[Task prompt]
Needed from the entries below: every line that holds the word "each".

Dataset items
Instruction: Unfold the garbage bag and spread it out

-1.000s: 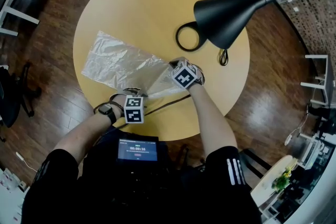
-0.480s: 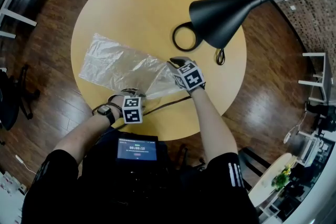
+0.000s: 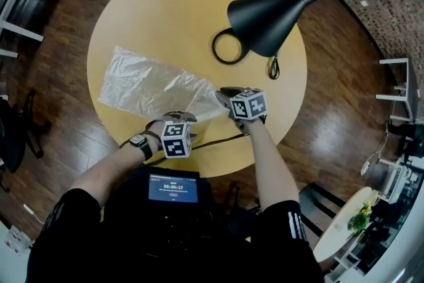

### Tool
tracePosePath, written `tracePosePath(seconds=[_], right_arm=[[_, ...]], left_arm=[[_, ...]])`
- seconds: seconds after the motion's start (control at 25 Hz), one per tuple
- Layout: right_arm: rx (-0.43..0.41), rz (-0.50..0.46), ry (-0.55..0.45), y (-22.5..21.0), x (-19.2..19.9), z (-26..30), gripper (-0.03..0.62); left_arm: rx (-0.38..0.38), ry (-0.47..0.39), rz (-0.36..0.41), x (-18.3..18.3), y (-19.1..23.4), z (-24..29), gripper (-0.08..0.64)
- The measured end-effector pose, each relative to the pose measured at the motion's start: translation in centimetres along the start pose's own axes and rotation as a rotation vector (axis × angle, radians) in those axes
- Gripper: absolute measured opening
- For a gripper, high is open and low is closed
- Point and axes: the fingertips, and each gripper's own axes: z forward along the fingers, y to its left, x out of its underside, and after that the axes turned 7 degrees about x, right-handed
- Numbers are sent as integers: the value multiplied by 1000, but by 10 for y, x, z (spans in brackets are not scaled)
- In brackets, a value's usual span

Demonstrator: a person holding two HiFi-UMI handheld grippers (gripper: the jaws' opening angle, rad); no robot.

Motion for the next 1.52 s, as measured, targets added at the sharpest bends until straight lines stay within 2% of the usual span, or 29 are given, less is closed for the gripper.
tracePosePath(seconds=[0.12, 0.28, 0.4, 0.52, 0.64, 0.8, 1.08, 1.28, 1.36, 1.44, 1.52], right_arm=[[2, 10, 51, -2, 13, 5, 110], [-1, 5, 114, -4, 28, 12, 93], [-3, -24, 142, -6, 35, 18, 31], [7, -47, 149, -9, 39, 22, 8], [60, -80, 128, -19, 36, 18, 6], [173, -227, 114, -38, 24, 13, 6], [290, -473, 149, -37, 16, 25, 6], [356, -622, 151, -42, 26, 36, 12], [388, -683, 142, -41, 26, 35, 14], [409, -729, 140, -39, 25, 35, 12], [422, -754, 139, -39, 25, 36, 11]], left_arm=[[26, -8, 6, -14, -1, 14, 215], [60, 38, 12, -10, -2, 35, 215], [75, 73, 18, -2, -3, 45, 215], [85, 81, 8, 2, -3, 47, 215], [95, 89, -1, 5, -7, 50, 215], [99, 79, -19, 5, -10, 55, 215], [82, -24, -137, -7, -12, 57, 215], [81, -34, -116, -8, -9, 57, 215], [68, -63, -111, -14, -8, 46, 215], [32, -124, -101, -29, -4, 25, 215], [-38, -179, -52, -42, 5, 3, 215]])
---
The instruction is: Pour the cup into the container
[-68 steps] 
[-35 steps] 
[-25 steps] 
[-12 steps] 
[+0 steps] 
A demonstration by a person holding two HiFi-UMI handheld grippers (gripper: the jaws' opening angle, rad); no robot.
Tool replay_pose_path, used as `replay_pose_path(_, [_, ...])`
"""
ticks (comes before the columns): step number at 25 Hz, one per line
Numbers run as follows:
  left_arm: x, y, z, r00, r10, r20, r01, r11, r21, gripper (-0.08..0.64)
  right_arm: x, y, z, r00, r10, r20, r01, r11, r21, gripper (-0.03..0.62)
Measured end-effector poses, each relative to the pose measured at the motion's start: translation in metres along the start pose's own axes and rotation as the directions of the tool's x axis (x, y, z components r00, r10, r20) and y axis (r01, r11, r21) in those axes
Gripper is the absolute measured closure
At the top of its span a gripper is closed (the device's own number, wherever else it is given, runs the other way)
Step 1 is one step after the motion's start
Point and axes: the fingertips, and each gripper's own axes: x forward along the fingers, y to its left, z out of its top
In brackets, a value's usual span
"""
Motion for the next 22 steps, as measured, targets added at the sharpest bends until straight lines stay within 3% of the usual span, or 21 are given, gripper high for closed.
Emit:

[Written solution]
- The measured end-effector pose, each relative to the pose measured at the motion's start: translation in centimetres along the start pose's own axes and rotation as a rotation vector (axis × angle, radians) in those axes
- Point and axes: the fingertips, and each gripper's own axes: z forward along the fingers, y to its left, x out of its underside, and after that the axes turned 7 degrees about x, right-handed
Measured end-effector poses, each relative to the pose measured at the motion's start: translation in metres along the start pose's own axes and rotation as the directions of the tool's x axis (x, y, z components r00, r10, r20) and y axis (r01, r11, r21) in those axes
Point and axes: the fingertips, and each gripper's own axes: x forward along the fingers, y to its left, z out of its top

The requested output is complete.